Now on tiered memory system with different memory types, the reclaim path in
shrink_page_list() already support demoting pages to slow memory node instead
of discarding the pages. However, at that time the fast memory node memory
wartermark is already tense, which will increase the memory allocation latency
during page demotion. So a new method from user space demoting cold pages
proactively will be more helpful.

We can rely on the DAMON in user space to help to monitor the cold memory on
fast memory node, and demote the cold pages to slow memory node proactively to
keep the fast memory node in a healthy state.

This patch set introduces a new scheme named DAMOS_DEMOTE to support this feature,
and works well from my testing. Any comments are welcome. Thanks.
As a performance optimization patch, it's better to provide some
test
results.

Actually this is a functional patch, which adds a new scheme for
DAMON. And I think it is too early to measure the performance for the
real workload, and more work need to do for DAMON used on tiered
memory system (like supporting promotion scheme later).

I don't think you provide any new functionality except the performance
influence.

Fair enough. I mean for DAMON.

And I think proactive demotion itself can show some performance benefit
already. Just like we can find the performance benefit in the proactive

Yes, I think so too. But now I am afraid I can not get some obvious performance benefit with current linux-next branch on tiered memory system, since the promotion patches are not there (yes, I can backport them into my local branch to test), meanwhile I may need more tuning for the demote scheme (such as tuning min-size, max-size, min-acc, max-acc, min-age, max-age to get a better performance) for the real workload. Now I just did a small step to add demotiong support for DAMON, so I do not expect some obvious performance gain now (more work need to research).

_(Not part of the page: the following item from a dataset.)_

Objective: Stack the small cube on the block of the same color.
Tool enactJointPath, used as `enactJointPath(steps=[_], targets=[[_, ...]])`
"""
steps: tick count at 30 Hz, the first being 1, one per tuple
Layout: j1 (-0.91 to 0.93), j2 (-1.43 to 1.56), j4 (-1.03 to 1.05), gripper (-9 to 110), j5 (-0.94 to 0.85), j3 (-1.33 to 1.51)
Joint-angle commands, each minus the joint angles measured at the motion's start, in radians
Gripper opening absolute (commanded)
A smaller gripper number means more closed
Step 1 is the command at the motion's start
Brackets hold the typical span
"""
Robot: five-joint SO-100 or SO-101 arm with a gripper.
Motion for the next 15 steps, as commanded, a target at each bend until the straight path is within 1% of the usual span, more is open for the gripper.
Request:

But same as the proactive reclaim, I think this is on the right way for DAMON.

Anyway, maybe some other people also curious the benefit, and I will do some measurement with DAMON demote scheme on mysql to show the performance results. Or do you have any other measurement suggestion?

reclaim patchset as below.

https://lore.kernel.org/lkml/20211019150731.16699-1-sj@xxxxxxxxxx/

Another question is why we shouldn't do this in user space? With DAMON,
it's possible to export cold memory regions information to the user
space, then we can use move_pages() to migrate them from DRAM to PMEM.
What's the problem of that?

IMO this is the purpose of introducing scheme for DAMON, and you can
check more in the Documentation/admin-guide/mm/damon/usage.rst.

"
Schemes
-------

For usual DAMON-based data access aware memory management
optimizations, users
would simply want the system to apply a memory management action to a memory
region of a specific access pattern. DAMON receives such formalized
operation
schemes from the user and applies those to the target processes.
"

For proactive reclaim, we haven't a user space ABI to reclaim a page of
a process from memory to disk. So it appears necessary to add a kernel
module to do that.

But for proactive demotion, we already have a user space ABI
(move_pages()) to demote a page of a process from DRAM to PMEM. What
prevents you to do all these in the user space?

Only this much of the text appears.